---------- Exercise materials ----------

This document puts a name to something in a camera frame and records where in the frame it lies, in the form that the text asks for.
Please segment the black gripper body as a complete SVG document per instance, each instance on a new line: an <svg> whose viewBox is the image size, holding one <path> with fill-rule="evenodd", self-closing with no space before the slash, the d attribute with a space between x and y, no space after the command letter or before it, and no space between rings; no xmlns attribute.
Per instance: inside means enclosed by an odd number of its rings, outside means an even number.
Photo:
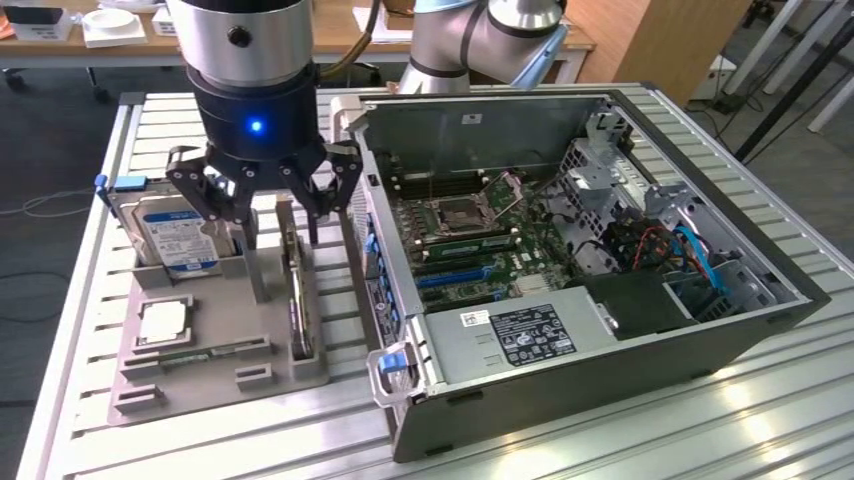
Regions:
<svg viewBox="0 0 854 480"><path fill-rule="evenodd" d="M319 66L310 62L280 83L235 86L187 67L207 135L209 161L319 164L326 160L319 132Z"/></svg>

----------
---------- Exercise materials ----------

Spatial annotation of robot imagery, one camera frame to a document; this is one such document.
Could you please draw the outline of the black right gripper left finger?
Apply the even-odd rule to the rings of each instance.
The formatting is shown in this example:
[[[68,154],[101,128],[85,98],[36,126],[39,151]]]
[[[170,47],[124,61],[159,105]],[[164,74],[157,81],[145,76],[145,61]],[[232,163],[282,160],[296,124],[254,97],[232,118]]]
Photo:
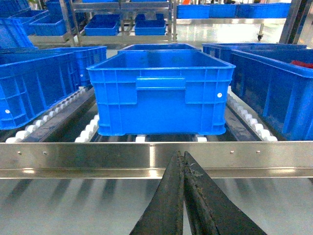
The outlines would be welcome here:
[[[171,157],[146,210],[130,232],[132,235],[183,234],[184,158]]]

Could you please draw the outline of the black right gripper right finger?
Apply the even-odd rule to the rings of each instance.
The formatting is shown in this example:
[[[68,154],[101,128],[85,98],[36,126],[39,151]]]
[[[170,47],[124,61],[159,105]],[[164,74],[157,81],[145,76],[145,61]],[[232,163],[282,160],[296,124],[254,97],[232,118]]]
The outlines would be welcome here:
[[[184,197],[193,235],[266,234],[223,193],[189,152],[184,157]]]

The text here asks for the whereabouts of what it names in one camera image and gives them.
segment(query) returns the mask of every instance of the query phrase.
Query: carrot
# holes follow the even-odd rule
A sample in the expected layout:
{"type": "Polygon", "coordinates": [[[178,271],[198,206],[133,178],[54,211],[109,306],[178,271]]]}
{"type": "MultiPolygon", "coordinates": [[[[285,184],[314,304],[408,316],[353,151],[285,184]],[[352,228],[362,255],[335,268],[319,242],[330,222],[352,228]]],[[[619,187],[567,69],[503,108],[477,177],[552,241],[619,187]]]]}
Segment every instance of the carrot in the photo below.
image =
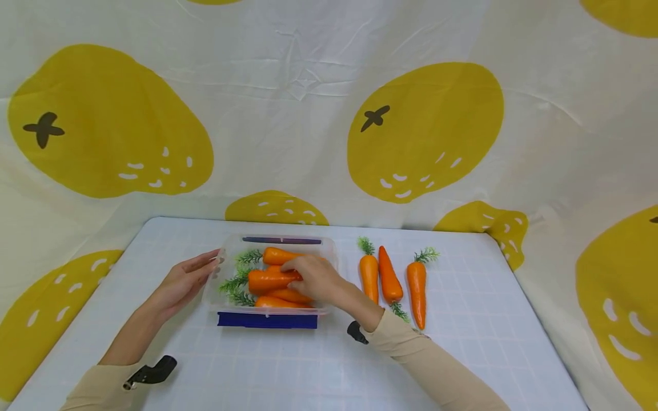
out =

----------

* **What to produce**
How many of the lines above hold the word "camera"? Give only that number.

* **Result**
3